Posted on 11/06/2002 5:34:44 AM PST by logic101.net

TIME FOR AN END TO THE CONSERVATIVE INFIGHTING MARK A SITY 11/6/02

When WI taxpayers burden skyrockets, we have Ed Thompson to thank. When Milwaukee and the surrounding area are saddled with a light rail system few want, and no one will ride, we have Ed Thompson to thank. When caps on property taxes are removed, and property taxes skyrocket, we have Ed Thompson to thank. When welfare reform is de-reformed in WI, we have Ed Thompson to thank. When public schools in WI get even worse, and the public school teachers get huge raises, we have Ed Thompson to thank. When WI residents find their rights to defend themselves against criminals who break into their homes weakened, we have Ed Thompson to thank. When companies leave WI, or decide not to set up shop here due to our repressive tax structure, we have Ed Thompson to thank. When Gov Jim "bingo" Doyle rewards his contributors, at the expense of the taxpayers (as he has a history of doing), we have Ed Thompson to thank.

Who is Ed Thompson? Ed is the brother of Tommy, our former governor; the current HHS Secretary. Ed was the Libertarian candidate for governor in WI. Ed gave the Governor's Mansion to Bingo Jim by getting 10% of the vote. Governor McCallum lost the election by only 3%. Thanks Ed.

IL can say much the same for Cal Skinner. I don't know how much of the vote Cal got, but it is likely that Jim Ryan would have won there rather than the Democrat were it not for Cal. One good thing for WI residents over IL residents; at least we can pronounce and spell Bingo Jim's name. I won't even try either for the IL Governor Elect!

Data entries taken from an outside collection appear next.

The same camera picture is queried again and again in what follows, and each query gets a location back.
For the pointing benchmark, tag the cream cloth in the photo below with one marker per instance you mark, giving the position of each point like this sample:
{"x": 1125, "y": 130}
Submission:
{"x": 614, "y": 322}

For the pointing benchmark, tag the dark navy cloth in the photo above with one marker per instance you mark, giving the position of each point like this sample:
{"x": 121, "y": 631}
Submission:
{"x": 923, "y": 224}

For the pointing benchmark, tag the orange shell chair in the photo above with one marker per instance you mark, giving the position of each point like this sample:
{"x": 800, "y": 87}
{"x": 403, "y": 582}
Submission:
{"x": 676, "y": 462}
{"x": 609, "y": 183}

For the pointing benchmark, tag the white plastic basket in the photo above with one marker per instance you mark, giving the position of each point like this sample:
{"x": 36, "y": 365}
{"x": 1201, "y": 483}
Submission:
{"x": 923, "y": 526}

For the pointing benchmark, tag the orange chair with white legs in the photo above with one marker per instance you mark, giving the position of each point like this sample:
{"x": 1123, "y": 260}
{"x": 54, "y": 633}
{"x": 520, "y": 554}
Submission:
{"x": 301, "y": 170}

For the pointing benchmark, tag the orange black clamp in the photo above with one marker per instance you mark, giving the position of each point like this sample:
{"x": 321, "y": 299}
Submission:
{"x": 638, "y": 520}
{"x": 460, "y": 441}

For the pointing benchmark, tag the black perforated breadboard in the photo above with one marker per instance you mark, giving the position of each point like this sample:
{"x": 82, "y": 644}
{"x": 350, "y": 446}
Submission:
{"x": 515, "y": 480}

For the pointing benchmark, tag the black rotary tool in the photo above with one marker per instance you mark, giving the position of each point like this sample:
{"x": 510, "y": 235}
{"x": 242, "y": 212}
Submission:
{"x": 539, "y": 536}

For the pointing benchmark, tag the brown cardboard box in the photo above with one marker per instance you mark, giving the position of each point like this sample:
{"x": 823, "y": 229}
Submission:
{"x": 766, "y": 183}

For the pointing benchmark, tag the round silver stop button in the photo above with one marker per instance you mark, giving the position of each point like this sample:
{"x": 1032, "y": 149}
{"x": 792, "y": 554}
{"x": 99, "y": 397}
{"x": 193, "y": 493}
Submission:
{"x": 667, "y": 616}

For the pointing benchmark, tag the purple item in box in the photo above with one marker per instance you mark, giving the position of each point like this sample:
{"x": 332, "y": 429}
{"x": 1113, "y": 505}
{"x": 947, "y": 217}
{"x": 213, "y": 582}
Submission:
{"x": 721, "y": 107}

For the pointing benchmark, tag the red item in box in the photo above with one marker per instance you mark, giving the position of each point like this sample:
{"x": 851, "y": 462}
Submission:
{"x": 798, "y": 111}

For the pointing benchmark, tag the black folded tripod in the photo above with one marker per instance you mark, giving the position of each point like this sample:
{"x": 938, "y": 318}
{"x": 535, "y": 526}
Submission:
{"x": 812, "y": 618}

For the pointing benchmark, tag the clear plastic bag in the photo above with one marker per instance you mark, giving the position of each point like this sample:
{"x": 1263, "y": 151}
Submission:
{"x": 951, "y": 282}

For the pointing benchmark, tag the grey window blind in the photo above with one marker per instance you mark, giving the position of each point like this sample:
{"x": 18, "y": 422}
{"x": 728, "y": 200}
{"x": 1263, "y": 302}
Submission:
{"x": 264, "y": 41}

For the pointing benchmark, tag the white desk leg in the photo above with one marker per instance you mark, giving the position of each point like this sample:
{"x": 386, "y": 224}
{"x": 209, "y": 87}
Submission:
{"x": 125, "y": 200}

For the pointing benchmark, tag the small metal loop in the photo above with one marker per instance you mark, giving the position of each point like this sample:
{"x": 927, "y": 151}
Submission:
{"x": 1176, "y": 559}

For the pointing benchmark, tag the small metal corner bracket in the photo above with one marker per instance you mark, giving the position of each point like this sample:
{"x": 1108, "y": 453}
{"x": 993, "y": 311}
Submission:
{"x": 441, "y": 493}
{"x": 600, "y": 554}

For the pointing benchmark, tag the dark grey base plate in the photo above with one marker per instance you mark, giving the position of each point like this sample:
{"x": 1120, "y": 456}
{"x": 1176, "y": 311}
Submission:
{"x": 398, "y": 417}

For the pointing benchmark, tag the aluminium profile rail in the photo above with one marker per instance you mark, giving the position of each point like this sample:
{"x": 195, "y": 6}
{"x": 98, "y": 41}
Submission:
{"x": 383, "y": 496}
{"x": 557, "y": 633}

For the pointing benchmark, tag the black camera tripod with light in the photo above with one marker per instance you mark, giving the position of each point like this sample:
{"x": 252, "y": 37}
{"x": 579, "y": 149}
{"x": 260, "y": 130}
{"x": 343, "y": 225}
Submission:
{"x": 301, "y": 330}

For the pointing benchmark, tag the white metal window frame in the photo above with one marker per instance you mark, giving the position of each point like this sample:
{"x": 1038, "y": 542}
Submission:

Let's keep in mind that Libertarians and Republicans are generally going in the same direction. True, the Republicans don't want to go as far as Libertarians, and there are some very contrary views. However, both generally want a smaller federal government that is less intrusive. Democrats on the other hand want bigger and bigger government. They want hand outs. They want dependency. They want Socialism rather than freedom! They want gun control rather than criminal control. They want ignorant sheeple rather than an informed, educated self-dependent population. I prefer much of the Libertarian agenda to that of the Republicans, but I find the Democrat agenda totally repulsive. Libertarians often hand elections to the Democrats, by taking away conservative leaning votes. When a Libertarian candidate's message resonates with the public; Democrats win! A Democratic win doesn't help Republicans, Libertarians, or Constitutionalists! It sets back all of our causes. It is well past time for Libertarians and Republicans to get together to defeat the common enemy. We can work out our differences later; let's get rid of the common threat first! As far as my views; neither Libertarians nor Republicans go far enough; I am a Constitutionalist! Yet, I generally vote Republican; I'm a realist. When we break the stranglehold of the left, then we can fight each other; but let's fight each other on our terms, not theirs!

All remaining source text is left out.